What the task asks
Among the lines below, keep only those from the one containing "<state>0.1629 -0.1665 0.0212" through the one containing "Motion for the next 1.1", and reproduce them exactly.

Records for the exercise START

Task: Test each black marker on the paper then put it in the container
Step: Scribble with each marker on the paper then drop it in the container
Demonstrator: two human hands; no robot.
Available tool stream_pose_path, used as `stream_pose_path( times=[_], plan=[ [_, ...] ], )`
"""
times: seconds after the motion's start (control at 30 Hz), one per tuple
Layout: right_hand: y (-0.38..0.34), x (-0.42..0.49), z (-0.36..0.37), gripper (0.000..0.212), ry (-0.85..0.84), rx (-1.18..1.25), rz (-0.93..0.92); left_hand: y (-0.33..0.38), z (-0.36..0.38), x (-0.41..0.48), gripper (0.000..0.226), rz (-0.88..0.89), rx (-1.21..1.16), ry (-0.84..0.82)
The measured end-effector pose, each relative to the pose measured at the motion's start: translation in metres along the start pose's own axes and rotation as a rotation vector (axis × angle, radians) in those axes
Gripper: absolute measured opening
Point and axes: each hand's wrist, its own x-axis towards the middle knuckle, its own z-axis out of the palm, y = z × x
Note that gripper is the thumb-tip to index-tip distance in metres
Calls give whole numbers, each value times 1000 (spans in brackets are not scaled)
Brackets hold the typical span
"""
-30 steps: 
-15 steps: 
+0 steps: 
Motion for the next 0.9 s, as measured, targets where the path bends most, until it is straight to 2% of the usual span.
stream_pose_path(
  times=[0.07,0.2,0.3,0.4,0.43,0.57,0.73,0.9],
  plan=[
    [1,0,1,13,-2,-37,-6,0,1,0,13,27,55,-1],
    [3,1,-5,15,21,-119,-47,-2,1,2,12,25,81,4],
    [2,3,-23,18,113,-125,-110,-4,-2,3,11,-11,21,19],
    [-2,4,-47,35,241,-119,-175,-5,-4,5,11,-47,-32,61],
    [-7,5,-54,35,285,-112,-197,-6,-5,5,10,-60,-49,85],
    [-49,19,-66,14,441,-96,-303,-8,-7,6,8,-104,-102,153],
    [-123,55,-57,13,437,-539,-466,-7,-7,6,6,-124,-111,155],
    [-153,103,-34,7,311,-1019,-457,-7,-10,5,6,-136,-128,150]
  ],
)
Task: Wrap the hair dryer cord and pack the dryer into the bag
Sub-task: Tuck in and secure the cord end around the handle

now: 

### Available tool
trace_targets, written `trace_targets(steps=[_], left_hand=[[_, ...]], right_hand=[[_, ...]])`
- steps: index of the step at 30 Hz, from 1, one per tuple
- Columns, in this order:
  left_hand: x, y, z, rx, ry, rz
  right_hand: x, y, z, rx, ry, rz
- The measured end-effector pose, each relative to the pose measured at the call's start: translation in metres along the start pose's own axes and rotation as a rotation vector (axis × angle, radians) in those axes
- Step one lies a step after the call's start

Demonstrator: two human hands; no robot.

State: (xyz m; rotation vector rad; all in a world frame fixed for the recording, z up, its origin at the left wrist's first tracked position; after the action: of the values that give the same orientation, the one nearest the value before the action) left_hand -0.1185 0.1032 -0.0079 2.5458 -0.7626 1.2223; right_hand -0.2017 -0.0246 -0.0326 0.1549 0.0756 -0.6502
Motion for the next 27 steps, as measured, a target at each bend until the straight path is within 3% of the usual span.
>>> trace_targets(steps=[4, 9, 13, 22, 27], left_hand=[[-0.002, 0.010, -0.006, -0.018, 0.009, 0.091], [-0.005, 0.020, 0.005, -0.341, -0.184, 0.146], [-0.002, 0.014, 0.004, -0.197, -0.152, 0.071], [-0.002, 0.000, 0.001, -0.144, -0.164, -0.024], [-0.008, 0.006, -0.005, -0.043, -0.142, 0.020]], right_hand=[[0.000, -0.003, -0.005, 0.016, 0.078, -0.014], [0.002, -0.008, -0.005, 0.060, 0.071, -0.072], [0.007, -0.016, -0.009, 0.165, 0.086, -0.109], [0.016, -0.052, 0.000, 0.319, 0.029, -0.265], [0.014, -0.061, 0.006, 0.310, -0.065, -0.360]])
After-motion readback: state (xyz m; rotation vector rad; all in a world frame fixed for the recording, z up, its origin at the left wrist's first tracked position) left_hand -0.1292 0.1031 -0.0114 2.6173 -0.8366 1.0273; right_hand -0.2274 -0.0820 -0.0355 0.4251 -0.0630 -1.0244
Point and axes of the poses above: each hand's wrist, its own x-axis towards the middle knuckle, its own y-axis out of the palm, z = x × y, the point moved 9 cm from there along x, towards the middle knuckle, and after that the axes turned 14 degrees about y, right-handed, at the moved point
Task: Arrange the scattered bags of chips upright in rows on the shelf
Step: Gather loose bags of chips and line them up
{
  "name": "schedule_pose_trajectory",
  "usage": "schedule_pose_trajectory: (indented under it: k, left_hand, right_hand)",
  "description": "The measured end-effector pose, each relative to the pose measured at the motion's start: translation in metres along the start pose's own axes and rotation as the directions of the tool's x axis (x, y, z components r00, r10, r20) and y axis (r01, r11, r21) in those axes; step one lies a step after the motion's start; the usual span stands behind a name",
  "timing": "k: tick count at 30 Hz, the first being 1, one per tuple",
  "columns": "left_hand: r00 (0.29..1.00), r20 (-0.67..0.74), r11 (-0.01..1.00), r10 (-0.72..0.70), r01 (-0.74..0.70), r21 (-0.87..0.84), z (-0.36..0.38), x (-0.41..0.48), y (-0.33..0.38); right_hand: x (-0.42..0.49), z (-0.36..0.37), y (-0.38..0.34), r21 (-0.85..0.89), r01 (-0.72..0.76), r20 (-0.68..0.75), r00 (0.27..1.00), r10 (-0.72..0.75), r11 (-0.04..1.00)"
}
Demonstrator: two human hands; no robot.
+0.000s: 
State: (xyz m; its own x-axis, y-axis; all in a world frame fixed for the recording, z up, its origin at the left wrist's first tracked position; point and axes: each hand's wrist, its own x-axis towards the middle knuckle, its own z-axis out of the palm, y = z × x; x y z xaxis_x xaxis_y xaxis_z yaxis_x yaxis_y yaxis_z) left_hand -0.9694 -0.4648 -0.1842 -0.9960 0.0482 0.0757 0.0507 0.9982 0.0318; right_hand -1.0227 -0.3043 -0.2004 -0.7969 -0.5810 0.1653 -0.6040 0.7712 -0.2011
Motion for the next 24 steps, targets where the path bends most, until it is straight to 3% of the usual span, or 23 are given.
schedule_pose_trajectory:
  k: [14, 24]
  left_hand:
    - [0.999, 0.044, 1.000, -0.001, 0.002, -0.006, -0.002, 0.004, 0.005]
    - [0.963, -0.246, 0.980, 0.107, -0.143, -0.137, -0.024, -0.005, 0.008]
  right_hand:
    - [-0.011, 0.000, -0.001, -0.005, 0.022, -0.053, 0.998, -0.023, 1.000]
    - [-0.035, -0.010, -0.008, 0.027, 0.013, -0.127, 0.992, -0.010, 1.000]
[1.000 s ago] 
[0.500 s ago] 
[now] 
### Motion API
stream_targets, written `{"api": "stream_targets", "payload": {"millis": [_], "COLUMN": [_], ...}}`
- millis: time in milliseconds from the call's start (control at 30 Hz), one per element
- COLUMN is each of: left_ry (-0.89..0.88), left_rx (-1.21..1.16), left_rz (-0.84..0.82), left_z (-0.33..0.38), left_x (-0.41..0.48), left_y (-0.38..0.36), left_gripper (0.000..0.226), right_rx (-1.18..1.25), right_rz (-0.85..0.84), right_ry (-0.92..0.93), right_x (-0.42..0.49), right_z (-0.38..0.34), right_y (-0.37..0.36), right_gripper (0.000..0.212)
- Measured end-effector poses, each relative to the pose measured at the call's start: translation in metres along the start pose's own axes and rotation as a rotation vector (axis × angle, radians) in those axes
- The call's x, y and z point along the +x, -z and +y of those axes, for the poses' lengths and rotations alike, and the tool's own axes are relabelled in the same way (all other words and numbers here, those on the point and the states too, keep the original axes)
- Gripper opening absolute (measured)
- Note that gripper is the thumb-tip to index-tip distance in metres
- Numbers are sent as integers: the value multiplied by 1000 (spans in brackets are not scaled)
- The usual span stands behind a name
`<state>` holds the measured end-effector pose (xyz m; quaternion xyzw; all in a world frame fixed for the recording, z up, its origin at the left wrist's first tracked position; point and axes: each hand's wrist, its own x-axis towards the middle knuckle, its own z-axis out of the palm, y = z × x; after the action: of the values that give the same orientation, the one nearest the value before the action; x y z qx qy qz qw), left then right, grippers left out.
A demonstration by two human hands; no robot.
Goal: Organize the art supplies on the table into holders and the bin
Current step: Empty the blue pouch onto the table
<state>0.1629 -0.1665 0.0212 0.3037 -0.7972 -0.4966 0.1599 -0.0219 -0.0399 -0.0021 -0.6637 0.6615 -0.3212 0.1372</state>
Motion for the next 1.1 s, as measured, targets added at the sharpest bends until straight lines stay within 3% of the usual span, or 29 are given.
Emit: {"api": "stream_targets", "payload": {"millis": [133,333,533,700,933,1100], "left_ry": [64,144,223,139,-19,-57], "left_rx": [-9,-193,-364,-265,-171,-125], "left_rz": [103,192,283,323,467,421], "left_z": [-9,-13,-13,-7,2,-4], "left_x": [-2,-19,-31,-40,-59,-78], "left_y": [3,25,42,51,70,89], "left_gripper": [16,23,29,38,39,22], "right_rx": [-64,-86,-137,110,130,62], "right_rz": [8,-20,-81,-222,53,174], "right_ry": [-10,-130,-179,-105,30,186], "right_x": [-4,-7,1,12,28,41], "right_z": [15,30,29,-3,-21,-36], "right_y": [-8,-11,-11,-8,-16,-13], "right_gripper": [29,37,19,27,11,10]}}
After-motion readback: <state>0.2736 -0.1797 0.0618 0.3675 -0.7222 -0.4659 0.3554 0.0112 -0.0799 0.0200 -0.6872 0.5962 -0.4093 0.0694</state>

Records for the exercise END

Your solution
<state>0.1629 -0.1665 0.0212 0.3037 -0.7972 -0.4966 0.1599 -0.0219 -0.0399 -0.0021 -0.6637 0.6615 -0.3212 0.1372</state>
Motion for the next 1.1 s, as measured, targets added at the sharpest bends until straight lines stay within 3% of the usual span, or 29 are given.

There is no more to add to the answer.